Juanjo, padre de Alejandro, el joven legionario muerto: «El disparo fue del sargento»

El levantamiento del secreto de sumario ha desmentido la versión oficial de lo ocurrido
Alejando, el joven caballero legionario que perdió la vida en el Campo de Maniobras de Agost | La Legión Española

Alejandro, el joven Caballero legionario perteneciente al Tercio ‘Don Juan de Austria’ 3º de 22 años y natural de Palma de Mallorca, perdió la vida en el Campo de Maniobras de Agost (Alicante) el pasado 23 de marzo. La versión oficial de los hechos indica que murió porque un proyectil de un fusil HK de 5.56 milímetros rebotó y le entró por la axila, perforándole el pulmón, durante un ejercicio de fuego real.

Sin embargo, el levantamiento del secreto de sumario este mes de julio ha desmentido la versión oficial y se está a la espera de que se lleve a cabo el juicio por la muerte del joven. Su padre, Juanjo, ha explicado a ‘El Español’ que sospechaba desde el principio que no le habían contado la verdad, pues los testimonios fueron contradictorios, existen irregularidades y altos cargos militares obstaculizaron el trabajo de la Guardia Civil encargada de investigar lo ocurrido.

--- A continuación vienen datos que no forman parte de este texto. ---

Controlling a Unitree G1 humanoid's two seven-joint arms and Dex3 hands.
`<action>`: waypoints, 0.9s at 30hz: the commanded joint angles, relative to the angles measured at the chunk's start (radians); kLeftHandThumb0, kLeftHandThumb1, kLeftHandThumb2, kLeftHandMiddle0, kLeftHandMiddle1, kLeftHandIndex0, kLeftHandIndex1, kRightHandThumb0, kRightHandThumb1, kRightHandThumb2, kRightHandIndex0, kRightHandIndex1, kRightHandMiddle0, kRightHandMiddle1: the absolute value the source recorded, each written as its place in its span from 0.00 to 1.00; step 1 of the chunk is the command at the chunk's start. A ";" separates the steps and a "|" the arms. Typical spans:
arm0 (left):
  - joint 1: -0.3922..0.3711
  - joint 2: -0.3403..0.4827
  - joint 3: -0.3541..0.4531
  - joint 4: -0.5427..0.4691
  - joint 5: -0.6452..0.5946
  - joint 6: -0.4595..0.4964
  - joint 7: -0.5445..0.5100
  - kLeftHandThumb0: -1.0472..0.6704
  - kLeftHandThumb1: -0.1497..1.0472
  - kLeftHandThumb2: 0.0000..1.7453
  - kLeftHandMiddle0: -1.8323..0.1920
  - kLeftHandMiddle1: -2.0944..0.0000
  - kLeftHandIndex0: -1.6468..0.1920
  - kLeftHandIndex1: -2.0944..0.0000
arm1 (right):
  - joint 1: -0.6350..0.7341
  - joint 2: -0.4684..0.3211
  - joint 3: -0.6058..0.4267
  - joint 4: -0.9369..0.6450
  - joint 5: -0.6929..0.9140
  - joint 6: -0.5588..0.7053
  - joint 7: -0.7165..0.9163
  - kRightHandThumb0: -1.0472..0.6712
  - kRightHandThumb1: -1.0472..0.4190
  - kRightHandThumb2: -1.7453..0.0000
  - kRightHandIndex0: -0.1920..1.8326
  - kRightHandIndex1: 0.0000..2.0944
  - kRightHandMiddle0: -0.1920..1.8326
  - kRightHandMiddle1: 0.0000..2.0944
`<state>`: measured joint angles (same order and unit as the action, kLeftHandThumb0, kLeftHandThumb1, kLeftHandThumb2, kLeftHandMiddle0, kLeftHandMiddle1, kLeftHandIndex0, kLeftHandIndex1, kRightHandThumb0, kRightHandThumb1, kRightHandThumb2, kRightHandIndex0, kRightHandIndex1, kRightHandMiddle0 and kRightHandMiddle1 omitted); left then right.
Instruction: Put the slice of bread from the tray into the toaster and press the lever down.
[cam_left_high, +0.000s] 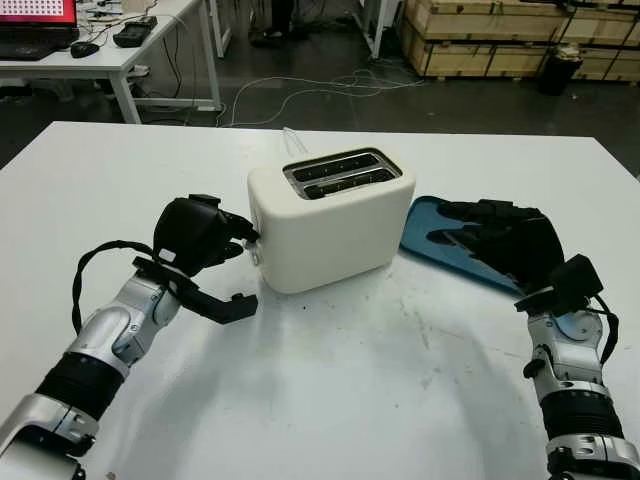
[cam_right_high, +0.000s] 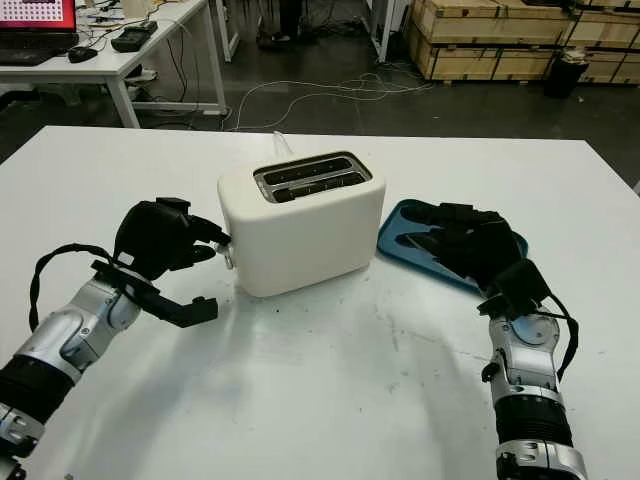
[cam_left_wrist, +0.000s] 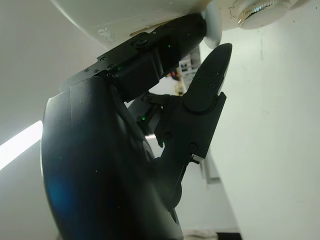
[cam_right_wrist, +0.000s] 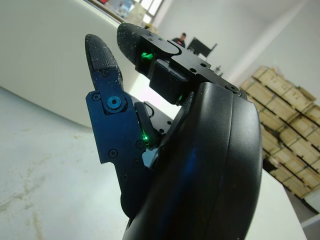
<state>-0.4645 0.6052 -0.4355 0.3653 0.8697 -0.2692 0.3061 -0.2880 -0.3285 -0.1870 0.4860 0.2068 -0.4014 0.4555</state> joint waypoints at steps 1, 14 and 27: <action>0.023 -0.029 -0.122 0.020 0.043 -0.119 -0.104 0.47 0.74 0.00 0.44 0.28 0.16 0.98 | -0.004 0.005 0.003 -0.006 -0.011 0.018 -0.019 0.29 0.14 1.00 0.71 0.01 0.65 0.00; -0.215 0.038 -0.133 0.109 0.064 -0.311 -0.063 0.43 0.67 0.00 0.36 0.46 0.11 0.98 | -0.004 0.010 -0.001 0.011 -0.001 0.011 -0.015 0.30 0.14 1.00 0.72 0.02 0.65 0.00; -0.213 -0.071 -0.124 0.173 -0.009 -0.275 -0.088 0.46 0.66 0.01 0.38 0.36 0.10 0.99 | 0.006 0.010 -0.002 0.011 0.001 0.011 -0.021 0.29 0.14 1.00 0.72 0.01 0.65 0.00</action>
<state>-0.7042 0.6822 -0.5196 0.5433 0.8993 -0.5373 0.2507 -0.2879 -0.3224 -0.1865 0.4967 0.2059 -0.4011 0.4368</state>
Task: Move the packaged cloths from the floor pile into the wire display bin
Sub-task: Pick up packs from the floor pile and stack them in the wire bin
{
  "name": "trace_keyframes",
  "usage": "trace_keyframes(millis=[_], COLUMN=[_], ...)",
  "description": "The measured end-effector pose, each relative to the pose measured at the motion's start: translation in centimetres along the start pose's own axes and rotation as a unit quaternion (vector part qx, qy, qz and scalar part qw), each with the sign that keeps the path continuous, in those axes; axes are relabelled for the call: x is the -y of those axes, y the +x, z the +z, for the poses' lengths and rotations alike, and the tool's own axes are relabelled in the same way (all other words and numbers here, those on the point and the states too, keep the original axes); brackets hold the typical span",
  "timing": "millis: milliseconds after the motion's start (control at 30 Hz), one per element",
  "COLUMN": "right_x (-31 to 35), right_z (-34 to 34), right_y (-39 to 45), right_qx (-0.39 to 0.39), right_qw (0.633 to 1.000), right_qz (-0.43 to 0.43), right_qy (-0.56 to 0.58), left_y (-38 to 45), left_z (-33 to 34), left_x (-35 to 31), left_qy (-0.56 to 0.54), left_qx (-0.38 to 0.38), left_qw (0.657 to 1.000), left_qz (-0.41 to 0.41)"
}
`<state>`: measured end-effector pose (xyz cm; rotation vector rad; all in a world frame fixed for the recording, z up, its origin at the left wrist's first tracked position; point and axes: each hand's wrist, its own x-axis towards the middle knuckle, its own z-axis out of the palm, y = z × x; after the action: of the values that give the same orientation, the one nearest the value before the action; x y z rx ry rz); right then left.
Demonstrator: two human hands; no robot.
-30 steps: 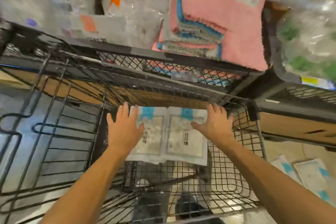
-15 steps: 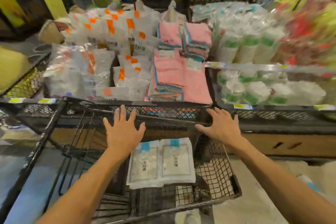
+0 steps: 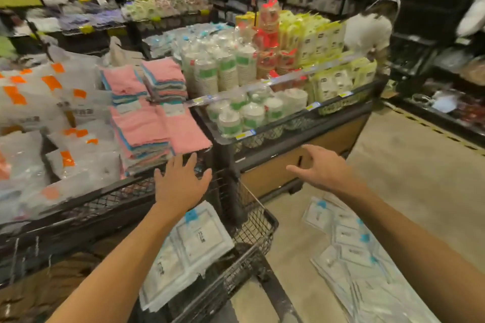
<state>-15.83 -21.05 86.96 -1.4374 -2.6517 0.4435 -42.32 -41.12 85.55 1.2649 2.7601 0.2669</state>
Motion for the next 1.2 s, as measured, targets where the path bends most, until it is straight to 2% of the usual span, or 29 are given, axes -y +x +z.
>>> trace_keyframes(millis=[267, 700, 967, 1200], right_x=[-14.0, -36.3, -43.8, -47.4], right_z=[-3.4, -5.8, -3.7, -0.1], right_y=[-6.8, -13.4, -17.1, -19.8], right_qx=[-0.048, -0.037, -0.038, -0.029], right_qw=[0.992, 0.959, 0.920, 0.860], right_qz=[0.111, 0.273, 0.373, 0.490], right_qy=[0.022, 0.075, 0.115, 0.139], left_y=[-0.5, -1.0, -0.5, 2.5], left_z=[3.4, 12.8, 18.0, 24.5], left_x=[-14.0, -35.7, -44.3, -51.1], left_qy=[0.018, 0.052, 0.072, 0.114], left_qx=[0.052, 0.114, 0.151, 0.206], left_qw=[0.992, 0.965, 0.939, 0.893], left_qz=[0.111, 0.229, 0.301, 0.384])
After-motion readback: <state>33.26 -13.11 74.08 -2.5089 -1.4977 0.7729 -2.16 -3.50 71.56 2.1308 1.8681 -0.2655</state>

La bala entró directamente por el pectoral

«Pero yo lo tengo claro: llego hasta el final. No pienso parar hasta que alguien se ponga frente a mí y me diga a la cara que paso tal y tal cosa. No voy a parar hasta que se sepa la verdad», ha asegurado Juanjo. El funeral de su único hijo fue el mismo día que cumplía 51 años, «estaba en shock», pero no dejaron que lo incineraran: «Me resultaba raro ver que un juez tardaba tanto en dejar que incinerasen a mi hijo y que decretase secreto de sumario».

La autopsia indicó que la bala impactó directa al pectoral y no por la axila | La Legión Española

Respecto al juez, Juanjo ha dicho: «Le estoy muy agradecido porque ha ido a conocer la verdad por encima de todas las cosas y de todas las presiones que habrá recibido. Igual que la Guardia Civil, que también ha visto como les entorpecían su trabajo». Incluso desde el principio, la Guardia Civil le advirtió: «Me decían que, en el caso de mi hijo, alguien estaba mintiendo desde el principio».

Así, el levantamiento del secreto del sumario mostró que Alejandro no había recibido ningún proyectil a través de la axila: «Había recibido un impacto de bala directo en un pectoral. Eso demuestra que estaban mintiendo a conciencia, porque ellos sabían perfectamente dónde estaban taponando la herida. Sabían perfectamente que era el pecho y no la axila, como luego sostuvieron», explica su padre Juanjo para el citado medio.

El sargento sostiene que no disparó

Además, otra irregularidad se encontró en los chalecos, pues las placas metálicas que van en su interior, y que podrían haber salvado la vida a Alejandro, no se utilizan desde el 2012: «Luego me enteré de que no se suelen poner esas placas nunca, que solo las utilizan cuando el mando les ordena hacer un ejercicio en el que quiere que lleven más peso. No sé si es porque se creen que como son legionarios tienen que ir a pecho descubierto», ha continuado explicando Juanjo.

El sumario indica que el disparo que mató a Alejandro pertenecía al arma del sargento | La Legión Española

Finalmente, tras consultar el sumario se ha podido conocer el autor del disparo: «Era del sargento. Ahí encontré otra mentira: todos testificaron que en ese ejercicio, ni los oficiales ni los suboficiales habían disparado un solo tiro. Pero los de balística de la Guardia Civil concluyeron que la bala que mató a mi hijo la había disparado su sargento». Además, Juanjo añade: «Ni el sargento, ni el teniente, ni el capitán colaboraron en ningún momento con la investigación. Al contrario. El sargento sigue sosteniendo que él no pegó un solo tiro, aunque encontraron al menos 7 balas suyas en el lugar en el que cayó mi hijo. El teniente no dijo ni mu».

Por su parte, el capitán ha sido denunciado por cometer otra irregularidad: «Se saltó el precinto que había puesto la Guardia Civil en el lugar donde mataron a mi hijo. Lo rompió, se metió en la zona y se puso a limpiarla de balas. Y tan chulo es, que así lo ha reconocido ante el juez, que el precinto lo rompió él y se puso a limpiar». Además, Juanjo añade: «Fue el más beligerante en todo momento. Decía que había sido una bala rebotada, que no hacía falta ser un lince, que él lo había visto eso mil veces. Como además tiene rango, trató con desprecio a los agentes de la Guardia Civil que fueron a investigar».